Re: [Intel-xe] [PATCH v5 0/8] Port Xe to use GPUVA and implement NULL VM binds

All of lore.kernel.org
 help / color / mirror / Atom feed

From: "Thomas Hellström" <thomas.hellstrom@linux.intel.com>
To: Matthew Brost <matthew.brost@intel.com>, intel-xe@lists.freedesktop.org
Subject: Re: [Intel-xe] [PATCH v5 0/8] Port Xe to use GPUVA and implement NULL VM binds
Date: Tue, 4 Apr 2023 15:20:47 +0200	[thread overview]
Message-ID: <fc2de32e-9774-e5b0-3b43-e0e3eab74241@linux.intel.com> (raw)
In-Reply-To: <20230404014228.3738347-1-matthew.brost@intel.com>

Hi, Matthew,


On 4/4/23 03:42, Matthew Brost wrote:
> GPUVA is common code written primarily by Danilo with the idea being a
> common place to track GPUVAs (VMAs in Xe) within an address space (VMs
> in Xe), track all the GPUVAs attached to GEMs, and a common way
> implement VM binds / unbinds with MMAP / MUNMAP semantics via creating
> operation lists.
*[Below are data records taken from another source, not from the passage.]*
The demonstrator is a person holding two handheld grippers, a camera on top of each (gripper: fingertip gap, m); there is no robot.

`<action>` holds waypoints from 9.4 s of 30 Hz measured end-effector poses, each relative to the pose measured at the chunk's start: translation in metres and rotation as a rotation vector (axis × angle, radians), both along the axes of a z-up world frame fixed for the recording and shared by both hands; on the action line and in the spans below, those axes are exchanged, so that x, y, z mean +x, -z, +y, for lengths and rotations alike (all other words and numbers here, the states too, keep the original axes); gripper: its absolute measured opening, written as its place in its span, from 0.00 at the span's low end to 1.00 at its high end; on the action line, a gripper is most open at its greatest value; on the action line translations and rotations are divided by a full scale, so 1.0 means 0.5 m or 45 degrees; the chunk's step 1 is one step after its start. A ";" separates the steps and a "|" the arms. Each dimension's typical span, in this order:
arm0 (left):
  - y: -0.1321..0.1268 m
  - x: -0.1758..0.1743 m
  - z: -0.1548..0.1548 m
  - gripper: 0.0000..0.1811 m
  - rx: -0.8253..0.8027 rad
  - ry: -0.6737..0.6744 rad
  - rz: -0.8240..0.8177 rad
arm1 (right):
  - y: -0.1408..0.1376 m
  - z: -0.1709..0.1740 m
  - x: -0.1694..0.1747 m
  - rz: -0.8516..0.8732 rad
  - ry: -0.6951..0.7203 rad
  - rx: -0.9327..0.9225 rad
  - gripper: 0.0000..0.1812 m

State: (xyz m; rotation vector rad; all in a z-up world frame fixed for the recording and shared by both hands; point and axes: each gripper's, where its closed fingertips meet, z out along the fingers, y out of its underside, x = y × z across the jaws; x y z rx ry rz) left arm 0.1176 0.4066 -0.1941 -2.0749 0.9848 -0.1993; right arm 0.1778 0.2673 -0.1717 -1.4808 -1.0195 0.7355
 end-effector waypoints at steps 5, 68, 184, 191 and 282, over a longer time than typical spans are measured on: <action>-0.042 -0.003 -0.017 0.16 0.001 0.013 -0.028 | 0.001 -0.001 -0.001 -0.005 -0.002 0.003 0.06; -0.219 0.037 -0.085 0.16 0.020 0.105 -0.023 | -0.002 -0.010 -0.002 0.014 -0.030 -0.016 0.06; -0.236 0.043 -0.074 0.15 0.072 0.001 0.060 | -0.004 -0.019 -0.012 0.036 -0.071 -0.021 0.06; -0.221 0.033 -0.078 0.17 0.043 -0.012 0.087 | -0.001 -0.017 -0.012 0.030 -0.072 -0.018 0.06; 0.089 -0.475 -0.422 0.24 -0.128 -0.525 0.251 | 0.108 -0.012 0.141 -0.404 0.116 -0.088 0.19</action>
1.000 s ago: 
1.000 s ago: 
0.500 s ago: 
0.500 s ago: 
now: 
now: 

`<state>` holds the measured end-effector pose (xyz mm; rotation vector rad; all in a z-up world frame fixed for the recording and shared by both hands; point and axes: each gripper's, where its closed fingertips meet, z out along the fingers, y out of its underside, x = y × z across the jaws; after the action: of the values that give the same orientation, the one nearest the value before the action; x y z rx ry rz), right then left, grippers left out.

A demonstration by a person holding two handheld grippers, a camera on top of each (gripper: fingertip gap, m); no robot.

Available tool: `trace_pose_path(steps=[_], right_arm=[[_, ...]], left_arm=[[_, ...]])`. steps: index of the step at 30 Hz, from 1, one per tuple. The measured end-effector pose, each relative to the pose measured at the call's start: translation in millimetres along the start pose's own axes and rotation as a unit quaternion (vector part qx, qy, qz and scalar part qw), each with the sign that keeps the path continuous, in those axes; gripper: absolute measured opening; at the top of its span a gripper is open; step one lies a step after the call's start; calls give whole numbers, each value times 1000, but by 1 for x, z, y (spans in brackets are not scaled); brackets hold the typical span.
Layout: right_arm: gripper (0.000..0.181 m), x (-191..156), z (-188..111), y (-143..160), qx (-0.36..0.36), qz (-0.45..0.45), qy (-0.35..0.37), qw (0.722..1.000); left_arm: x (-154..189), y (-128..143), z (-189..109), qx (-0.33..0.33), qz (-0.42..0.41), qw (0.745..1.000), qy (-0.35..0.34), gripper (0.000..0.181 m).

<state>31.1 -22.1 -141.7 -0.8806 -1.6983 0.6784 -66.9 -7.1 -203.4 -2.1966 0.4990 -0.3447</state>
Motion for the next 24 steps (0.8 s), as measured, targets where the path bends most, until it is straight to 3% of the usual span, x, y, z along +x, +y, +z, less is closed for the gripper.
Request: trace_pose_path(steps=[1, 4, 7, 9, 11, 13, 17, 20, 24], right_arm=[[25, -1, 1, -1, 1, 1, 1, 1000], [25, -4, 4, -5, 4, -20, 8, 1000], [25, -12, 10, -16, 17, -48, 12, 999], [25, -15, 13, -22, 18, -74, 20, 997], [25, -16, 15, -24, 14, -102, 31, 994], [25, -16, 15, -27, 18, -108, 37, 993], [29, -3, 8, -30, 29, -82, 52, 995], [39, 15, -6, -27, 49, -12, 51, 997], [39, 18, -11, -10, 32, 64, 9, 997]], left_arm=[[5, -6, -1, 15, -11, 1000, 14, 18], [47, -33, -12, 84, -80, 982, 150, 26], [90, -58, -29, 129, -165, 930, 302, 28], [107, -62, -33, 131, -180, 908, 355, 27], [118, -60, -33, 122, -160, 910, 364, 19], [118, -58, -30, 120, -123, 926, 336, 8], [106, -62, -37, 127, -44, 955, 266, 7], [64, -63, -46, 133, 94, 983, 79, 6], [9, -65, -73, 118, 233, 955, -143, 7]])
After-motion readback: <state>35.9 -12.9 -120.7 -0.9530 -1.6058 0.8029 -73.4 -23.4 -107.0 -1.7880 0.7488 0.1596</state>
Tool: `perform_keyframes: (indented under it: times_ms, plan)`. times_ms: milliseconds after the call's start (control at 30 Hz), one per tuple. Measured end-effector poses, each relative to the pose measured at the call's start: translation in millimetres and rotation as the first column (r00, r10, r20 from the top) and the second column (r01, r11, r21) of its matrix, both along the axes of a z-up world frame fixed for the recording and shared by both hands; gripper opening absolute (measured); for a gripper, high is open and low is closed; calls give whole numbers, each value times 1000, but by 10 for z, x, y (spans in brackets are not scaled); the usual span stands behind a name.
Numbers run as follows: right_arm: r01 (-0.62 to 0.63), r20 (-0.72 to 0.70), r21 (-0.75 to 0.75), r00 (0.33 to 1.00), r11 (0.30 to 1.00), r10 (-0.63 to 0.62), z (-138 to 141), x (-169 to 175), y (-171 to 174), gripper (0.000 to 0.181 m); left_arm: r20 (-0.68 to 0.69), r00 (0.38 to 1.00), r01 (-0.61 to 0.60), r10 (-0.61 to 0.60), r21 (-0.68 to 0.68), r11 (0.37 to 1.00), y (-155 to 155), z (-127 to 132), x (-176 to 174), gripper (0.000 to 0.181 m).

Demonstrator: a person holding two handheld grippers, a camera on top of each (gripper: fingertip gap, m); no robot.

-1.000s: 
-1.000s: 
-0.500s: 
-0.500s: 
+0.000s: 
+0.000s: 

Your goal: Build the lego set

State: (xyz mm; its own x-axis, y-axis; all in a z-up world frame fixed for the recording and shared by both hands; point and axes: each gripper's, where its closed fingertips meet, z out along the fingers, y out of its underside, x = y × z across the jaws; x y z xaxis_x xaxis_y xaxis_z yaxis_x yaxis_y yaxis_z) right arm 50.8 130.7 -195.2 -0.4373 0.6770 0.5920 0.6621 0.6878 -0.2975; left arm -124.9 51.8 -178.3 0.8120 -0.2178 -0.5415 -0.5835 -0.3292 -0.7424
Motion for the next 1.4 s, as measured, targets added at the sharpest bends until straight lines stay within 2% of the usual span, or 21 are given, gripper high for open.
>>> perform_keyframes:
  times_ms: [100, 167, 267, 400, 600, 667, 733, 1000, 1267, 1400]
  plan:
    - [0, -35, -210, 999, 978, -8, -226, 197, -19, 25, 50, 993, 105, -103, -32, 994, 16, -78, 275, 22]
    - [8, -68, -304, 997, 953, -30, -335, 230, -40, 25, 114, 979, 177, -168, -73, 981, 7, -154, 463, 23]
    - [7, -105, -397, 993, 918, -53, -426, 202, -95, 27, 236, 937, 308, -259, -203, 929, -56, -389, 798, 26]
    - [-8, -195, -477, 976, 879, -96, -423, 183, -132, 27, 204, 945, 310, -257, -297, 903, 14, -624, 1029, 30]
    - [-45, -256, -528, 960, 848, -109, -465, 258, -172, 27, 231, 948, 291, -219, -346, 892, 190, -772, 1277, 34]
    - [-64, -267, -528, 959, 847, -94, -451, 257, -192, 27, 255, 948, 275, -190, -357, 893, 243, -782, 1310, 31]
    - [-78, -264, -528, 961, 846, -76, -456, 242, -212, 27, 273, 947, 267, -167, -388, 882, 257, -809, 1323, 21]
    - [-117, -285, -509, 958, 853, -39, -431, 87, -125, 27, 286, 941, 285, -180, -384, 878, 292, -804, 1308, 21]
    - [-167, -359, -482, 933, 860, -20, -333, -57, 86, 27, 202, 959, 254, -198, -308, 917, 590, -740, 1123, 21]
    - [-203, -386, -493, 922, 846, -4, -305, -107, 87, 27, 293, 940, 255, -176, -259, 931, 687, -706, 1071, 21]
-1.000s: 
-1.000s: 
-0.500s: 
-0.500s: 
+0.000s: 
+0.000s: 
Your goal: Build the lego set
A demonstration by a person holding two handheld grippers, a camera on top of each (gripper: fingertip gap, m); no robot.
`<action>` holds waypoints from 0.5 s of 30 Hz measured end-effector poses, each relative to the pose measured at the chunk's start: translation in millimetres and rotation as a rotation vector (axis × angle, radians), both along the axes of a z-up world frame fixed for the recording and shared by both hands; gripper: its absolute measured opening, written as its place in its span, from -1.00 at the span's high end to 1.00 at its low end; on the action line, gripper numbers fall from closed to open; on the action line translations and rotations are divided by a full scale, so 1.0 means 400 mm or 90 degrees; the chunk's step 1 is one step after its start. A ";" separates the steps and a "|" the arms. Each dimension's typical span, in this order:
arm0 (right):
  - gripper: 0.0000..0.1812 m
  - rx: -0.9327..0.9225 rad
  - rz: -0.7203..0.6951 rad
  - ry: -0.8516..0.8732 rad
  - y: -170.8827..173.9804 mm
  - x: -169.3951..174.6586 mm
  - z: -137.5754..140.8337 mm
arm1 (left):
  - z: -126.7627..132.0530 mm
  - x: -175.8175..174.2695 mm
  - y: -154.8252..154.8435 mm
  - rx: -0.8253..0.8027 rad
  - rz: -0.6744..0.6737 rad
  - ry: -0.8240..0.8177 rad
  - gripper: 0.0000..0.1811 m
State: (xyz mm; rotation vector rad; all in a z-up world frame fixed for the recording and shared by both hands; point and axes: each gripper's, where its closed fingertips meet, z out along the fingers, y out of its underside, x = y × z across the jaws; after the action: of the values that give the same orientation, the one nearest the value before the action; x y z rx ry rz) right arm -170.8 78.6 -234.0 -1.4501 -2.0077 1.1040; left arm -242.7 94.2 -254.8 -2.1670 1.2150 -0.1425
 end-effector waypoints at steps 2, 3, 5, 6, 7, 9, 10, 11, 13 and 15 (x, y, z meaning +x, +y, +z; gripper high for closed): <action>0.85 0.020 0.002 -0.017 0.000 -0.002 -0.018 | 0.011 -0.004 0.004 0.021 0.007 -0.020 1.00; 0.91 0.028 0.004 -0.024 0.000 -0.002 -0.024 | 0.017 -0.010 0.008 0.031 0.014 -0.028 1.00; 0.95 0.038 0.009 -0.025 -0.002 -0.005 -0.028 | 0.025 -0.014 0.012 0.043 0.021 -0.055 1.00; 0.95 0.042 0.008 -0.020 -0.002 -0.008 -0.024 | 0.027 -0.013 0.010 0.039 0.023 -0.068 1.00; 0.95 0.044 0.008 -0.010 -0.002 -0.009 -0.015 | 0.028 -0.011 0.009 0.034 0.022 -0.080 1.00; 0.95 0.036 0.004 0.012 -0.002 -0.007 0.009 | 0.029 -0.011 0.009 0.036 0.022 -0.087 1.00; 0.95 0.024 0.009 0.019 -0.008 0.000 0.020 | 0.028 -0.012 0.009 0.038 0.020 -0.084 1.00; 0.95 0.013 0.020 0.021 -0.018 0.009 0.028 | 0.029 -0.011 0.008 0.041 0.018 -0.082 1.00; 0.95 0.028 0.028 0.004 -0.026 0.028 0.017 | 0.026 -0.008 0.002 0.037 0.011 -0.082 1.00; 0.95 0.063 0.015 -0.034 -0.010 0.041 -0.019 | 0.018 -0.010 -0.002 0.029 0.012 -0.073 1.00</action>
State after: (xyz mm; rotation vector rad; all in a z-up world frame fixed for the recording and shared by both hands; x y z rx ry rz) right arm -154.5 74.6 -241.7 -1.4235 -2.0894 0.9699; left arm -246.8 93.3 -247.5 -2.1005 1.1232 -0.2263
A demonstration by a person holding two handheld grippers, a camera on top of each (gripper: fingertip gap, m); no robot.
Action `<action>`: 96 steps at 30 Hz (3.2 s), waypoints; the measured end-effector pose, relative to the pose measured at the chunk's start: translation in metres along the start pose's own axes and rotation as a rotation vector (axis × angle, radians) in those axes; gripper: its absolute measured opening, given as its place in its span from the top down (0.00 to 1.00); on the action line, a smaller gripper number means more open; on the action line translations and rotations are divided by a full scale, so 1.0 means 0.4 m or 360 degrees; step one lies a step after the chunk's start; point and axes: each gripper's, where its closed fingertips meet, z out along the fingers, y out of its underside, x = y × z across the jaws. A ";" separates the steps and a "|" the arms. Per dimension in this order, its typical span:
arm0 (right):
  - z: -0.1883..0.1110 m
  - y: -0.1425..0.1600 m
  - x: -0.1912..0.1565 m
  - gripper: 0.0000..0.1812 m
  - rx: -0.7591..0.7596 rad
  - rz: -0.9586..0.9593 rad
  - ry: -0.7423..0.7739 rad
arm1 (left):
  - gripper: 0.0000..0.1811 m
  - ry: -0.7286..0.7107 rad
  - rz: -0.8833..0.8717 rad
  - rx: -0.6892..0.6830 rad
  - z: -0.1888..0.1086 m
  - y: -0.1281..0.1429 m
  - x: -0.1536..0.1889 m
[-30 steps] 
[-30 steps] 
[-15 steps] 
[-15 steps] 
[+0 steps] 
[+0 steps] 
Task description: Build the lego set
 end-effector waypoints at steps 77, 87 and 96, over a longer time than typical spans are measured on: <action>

All of this adds up to a common way to implement VK
> sparse bindings.
>
> This series pulls in the GPUVA code written by Danilo plus some small
> fixes by myself into 1 large patch. Once the GPUVA makes it upstream, we
> can rebase and drop this patch. I believe what lands upstream should be
> nearly identical to this patch at least from an API perspective.
>
> The last three patches port Xe to GPUVA and add support for NULL VM binds
> (writes dropped, read zero, VK sparse support). An example of the
> semantics of this is below.

Going through thew new code in xe_vm.c I'm still concerned about our 
error handling. In the cases we attempt to handle, for example an 
-ENOMEM, the sync ioctl appears to be doing a fragile unwind whereas the 
async worker puts the VM in an error state that can only be exited by a 
RESTART ioctl (pls correct me if I'm wrong here). We could of course do 
the same for sync ioctls, but I'm still wondering what happens if, for 
example a MAP operation on a dual-gt VM fails after binding on the first gt?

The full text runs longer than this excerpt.